Stanford is one of the nation's leading providers of radiology CME. The department lists 12 multiple-day courses in its 2009 calendar. Its annual international symposium on multi-detector-row CT attracts more than 1000 attendees. The department also sponsors radiology CME conferences on PET/CT and molecular imaging, neuroradiology, sports medicine imaging, and advanced breast imaging and interventions.

The policy may put an end to the sort of elaborate vendor-sponsored receptions that have coincided with the big annual CT symposium. Held in auditorium-sized venues away from the actual conference sites, the events have been notable for full-sized CT scanner ice sculptures, "mad scientist" inspired hors d'oeuvres, and dancers/ acrobats in colorful costumes, futuristic helmets, and roller skates.

The financial impact of the new Stanford CME policy is still unknown, according to Pizzo.

"If company support has been linked either directly or indirectly to marketing goals, I expect that the funding support will decline," he said.

Radiology CME programs that have been planned and underwritten with industry support will be allowed to continue through June 2009.

"Right now we're trying to understand the new guidelines, and we're entering a new phase of analysis," said Susie Spielman, director of strategic initiatives for Stanford.

Her job includes managing Stanford's radiology CME program.

"We're not walking away from our program—but we're working to see what are the best ways to move forward," she said.

The University of California, Davis and medical schools in Colorado, Kansas, Massachusetts, and Pennsylvania have also recently restricted financial support for medical CME from medical device and pharmaceutical companies. These schools have set up a central funding mechanism for CME, but unlike Stanford, they are allowing industry to earmark funds for programs on specific subjects.

Memorial Sloan-Kettering Hospital in New York City has also said it will no longer accept industry support for its CME programs.

But no other medical school has gone as far as Stanford in its approach to CME funding, according to Allan Coukell, director of policy for the Prescription Project, a consumer advocacy group that opposes industry support of CME programs. Funded by the Pew Charitable Trusts, the Boston-based group supports policies aimed at eliminating conflicts of interest between industry and physicians.

"We have a lot of concerns and a lot of evidence that CME can function as veiled advertising. That's why we need to put some firewalls in place," he said.

Industry support for CME came under national scrutiny when a proposed report from the American Medical Association's Council on Ethical and Judicial Affairs in June recommended that individual physicians and educational institutions should no longer accept industry support for professional education.
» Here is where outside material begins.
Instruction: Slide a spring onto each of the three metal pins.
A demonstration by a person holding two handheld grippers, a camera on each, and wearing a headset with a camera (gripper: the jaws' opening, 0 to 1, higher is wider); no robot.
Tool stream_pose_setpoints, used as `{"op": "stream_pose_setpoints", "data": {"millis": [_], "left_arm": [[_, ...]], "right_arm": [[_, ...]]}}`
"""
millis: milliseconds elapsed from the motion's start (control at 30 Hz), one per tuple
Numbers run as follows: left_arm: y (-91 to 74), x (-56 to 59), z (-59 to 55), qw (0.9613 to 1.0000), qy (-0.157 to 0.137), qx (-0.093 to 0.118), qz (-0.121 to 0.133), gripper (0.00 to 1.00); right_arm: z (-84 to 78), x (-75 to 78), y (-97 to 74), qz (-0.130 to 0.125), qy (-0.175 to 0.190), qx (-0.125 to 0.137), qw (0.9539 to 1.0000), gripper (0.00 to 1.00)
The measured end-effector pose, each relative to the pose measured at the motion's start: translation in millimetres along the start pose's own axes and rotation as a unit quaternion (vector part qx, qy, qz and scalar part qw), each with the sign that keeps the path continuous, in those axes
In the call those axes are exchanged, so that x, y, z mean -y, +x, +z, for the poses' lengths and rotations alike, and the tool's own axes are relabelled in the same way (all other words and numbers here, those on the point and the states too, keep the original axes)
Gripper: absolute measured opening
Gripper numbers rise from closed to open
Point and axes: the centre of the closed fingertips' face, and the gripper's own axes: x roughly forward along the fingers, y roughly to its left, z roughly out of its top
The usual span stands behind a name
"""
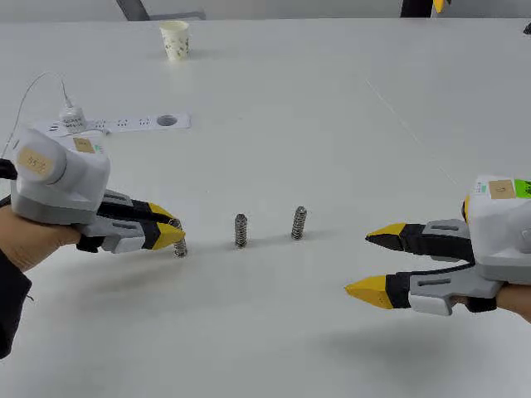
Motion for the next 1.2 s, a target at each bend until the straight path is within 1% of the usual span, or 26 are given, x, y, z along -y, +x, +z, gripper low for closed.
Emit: {"op": "stream_pose_setpoints", "data": {"millis": [300, 567, 967, 1200], "left_arm": [[2.2, -0.3, -3.5, 1.0, 0.0, -0.002, 0.001, 0.1], [4.2, -1.1, -7.8, 1.0, 0.002, -0.008, 0.002, 0.1], [4.9, -1.7, -6.7, 1.0, 0.002, -0.006, 0.004, 0.11], [4.7, -1.2, -6.5, 1.0, 0.001, -0.005, 0.004, 0.15]], "right_arm": [[1.3, 0.6, 0.1, 0.0, -0.001, 0.001, 1.0, 0.49], [0.2, 0.1, -0.7, -0.001, 0.001, 0.001, 1.0, 0.49], [-0.5, -0.1, -0.3, -0.002, 0.003, 0.002, 1.0, 0.49], [-0.3, 0.3, 0.0, -0.002, 0.003, 0.002, 1.0, 0.49]]}}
The Association of American Medical Colleges, the organization representing all accredited medical schools, approved a report in June that recommended that all funding for CME should be received and coordinated by a central office at each university.

In a commentary in the Sept. 3 issue of the Journal of the American Medical Association, Dr. Arnold Relman, editor emeritus of The New England Journal of Medicine, called for widespread restrictions on industry support of CME and higher fees for health professionals to protect against commercial biases in their continuing medical education. Salaried faculty at medical schools and universities should be urged to teach in CME programs as part of their jobs.
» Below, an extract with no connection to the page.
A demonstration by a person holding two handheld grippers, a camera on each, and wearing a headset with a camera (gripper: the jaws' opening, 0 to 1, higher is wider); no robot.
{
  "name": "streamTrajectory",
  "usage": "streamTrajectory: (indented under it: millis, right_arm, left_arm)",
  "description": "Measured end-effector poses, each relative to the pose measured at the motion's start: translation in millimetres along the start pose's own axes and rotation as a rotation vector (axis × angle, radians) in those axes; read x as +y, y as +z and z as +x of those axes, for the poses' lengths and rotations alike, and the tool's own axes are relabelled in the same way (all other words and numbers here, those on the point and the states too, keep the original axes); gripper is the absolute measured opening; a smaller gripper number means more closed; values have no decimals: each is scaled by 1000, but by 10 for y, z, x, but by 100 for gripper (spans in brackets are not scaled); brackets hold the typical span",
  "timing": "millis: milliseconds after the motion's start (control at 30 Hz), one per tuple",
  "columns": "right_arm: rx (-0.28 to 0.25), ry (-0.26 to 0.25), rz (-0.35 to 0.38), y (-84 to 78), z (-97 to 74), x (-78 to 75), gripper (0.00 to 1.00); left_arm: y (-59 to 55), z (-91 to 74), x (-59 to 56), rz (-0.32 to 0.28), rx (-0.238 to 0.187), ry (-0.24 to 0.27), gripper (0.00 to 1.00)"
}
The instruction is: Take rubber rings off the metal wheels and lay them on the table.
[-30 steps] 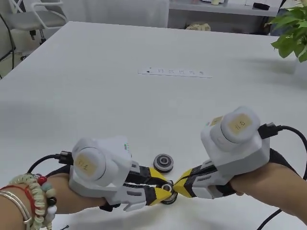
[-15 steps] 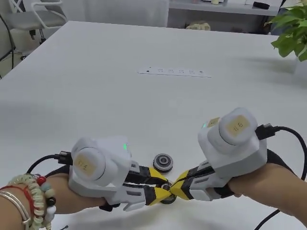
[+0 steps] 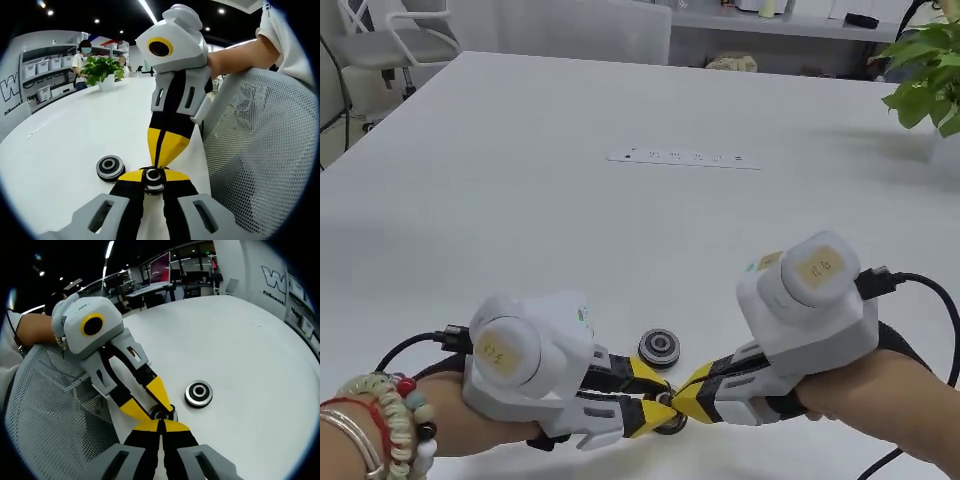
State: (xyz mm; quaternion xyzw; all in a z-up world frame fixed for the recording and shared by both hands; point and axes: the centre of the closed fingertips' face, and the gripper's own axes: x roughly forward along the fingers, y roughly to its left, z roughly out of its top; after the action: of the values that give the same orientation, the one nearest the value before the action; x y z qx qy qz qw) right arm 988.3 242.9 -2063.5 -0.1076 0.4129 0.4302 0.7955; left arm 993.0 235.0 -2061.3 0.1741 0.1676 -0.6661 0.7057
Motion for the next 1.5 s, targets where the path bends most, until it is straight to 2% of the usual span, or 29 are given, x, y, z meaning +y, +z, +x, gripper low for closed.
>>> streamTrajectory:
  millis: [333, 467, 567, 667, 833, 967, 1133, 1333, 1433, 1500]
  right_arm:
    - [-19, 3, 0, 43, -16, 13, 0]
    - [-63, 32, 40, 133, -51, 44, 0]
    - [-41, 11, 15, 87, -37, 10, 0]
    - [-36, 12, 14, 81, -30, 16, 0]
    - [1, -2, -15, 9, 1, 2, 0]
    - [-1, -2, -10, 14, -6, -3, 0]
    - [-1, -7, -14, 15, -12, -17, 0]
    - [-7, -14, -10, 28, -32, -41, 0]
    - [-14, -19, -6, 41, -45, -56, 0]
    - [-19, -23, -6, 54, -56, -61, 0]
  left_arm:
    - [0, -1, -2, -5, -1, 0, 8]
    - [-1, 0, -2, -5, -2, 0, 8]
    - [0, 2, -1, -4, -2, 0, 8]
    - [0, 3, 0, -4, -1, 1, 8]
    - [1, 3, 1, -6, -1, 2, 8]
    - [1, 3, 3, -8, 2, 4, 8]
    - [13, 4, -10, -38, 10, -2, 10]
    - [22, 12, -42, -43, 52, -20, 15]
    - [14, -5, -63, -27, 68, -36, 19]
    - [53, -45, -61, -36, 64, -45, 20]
"Physicians, such as radiologists, are anything but poor, so they should be able to afford to pay for their CME," said Relman in an interview with Diagnostic Imaging.
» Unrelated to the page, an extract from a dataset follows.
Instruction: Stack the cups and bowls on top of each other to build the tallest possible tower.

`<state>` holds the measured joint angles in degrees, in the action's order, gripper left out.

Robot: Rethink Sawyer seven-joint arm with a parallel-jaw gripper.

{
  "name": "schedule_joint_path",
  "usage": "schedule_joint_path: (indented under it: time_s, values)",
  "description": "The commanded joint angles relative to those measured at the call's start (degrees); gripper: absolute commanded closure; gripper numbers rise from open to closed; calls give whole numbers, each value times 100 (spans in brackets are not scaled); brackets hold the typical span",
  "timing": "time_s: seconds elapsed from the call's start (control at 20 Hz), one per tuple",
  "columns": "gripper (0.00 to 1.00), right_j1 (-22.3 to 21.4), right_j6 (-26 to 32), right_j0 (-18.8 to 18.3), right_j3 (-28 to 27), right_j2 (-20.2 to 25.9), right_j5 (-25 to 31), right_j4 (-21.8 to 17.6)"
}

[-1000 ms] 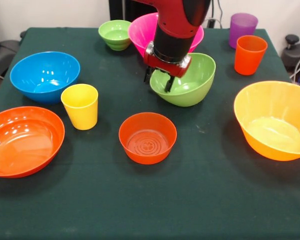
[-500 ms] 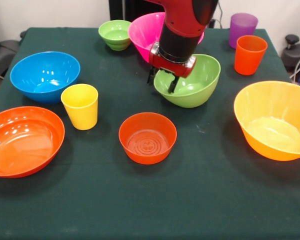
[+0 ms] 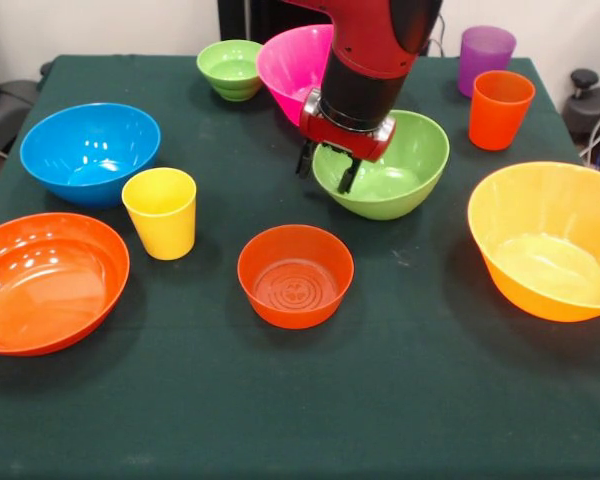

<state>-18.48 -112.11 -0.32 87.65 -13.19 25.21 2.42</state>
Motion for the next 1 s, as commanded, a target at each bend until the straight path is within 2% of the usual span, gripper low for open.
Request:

Policies similar to the one adopted at Stanford, however, are bound to have an effect on the amount of funding their CME programs receive, Relman said. He predicted that industry may withdraw its support of educational programs at Stanford.

"Drug and device companies are not charities. They're not going to justify giving to medical schools without a quid pro quo," he said.

Relman noted that CME funding from industry has long been problematic. With a budget of nearly $3 billion, industry supports more than half of CME programs, he said.

"It's an obvious and inexcusable conflict of interest, and it should be embarrassing to the medical profession," Relman said.